→ **About this exercise**:
Each line below must be reproduced exactly.

→ **Data**:
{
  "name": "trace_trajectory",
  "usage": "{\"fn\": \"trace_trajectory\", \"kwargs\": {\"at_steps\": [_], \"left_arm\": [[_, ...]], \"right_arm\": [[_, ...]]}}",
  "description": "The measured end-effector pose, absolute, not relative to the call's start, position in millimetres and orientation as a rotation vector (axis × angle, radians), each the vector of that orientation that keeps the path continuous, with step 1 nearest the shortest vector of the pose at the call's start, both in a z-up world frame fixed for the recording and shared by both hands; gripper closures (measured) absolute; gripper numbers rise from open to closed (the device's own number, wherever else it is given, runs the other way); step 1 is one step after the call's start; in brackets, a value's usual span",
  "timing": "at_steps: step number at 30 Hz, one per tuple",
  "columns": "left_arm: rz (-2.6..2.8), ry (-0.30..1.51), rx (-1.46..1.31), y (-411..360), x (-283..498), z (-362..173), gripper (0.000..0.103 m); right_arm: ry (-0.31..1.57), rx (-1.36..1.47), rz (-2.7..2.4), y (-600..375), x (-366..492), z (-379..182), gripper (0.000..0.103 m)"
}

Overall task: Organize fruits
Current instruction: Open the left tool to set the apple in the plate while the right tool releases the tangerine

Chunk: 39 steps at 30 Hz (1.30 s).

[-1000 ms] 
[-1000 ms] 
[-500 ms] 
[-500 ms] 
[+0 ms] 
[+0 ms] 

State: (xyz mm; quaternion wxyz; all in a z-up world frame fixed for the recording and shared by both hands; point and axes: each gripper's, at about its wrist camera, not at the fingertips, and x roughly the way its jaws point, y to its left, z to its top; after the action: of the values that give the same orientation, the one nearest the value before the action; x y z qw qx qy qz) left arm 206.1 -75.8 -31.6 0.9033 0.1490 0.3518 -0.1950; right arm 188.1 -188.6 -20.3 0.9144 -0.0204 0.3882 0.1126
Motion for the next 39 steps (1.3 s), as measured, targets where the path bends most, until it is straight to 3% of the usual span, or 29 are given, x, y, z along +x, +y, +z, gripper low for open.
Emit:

→ **Result of this task**:
{
  "name": "trace_trajectory",
  "usage": "{\"fn\": \"trace_trajectory\", \"kwargs\": {\"at_steps\": [_], \"left_arm\": [[_, ...]], \"right_arm\": [[_, ...]]}}",
  "description": "The measured end-effector pose, absolute, not relative to the call's start, position in millimetres and orientation as a rotation vector (axis × angle, radians), each the vector of that orientation that keeps the path continuous, with step 1 nearest the shortest vector of the pose at the call's start, both in a z-up world frame fixed for the recording and shared by both hands; gripper closures (measured) absolute; gripper numbers rise from open to closed (the device's own number, wherever else it is given, runs the other way); step 1 is one step after the call's start; in brackets, a value's usual span",
  "timing": "at_steps: step number at 30 Hz, one per tuple",
  "columns": "left_arm: rz (-2.6..2.8), ry (-0.30..1.51), rx (-1.46..1.31), y (-411..360), x (-283..498), z (-362..173), gripper (0.000..0.103 m); right_arm: ry (-0.31..1.57), rx (-1.36..1.47), rz (-2.7..2.4), y (-600..375), x (-366..492), z (-379..182), gripper (0.000..0.103 m)"
}

Overall task: Organize fruits
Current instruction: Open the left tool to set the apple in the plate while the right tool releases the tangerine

Chunk: 39 steps at 30 Hz (1.30 s).

[-1000 ms] 
[-1000 ms] 
[-500 ms] 
[-500 ms] 
[+0 ms] 
[+0 ms] 

State: (xyz mm; quaternion wxyz; all in a z-up world frame fixed for the recording and shared by both hands; point and axes: each gripper's, at about its wrist camera, not at the fingertips, and x roughly the way its jaws point, y to its left, z to its top; after the action: of the values that give the same orientation, the one nearest the value before the action; x y z qw qx qy qz) left arm 206.1 -75.8 -31.6 0.9033 0.1490 0.3518 -0.1950; right arm 188.1 -188.6 -20.3 0.9144 -0.0204 0.3882 0.1126
Motion for the next 39 steps (1.3 s), as measured, targets where the path bends most, until it is straight to 3% of the usual span, or 29 are given, x, y, z along +x, +y, +z, gripper low for open.
Emit:

Nothing else is needed to complete the answer.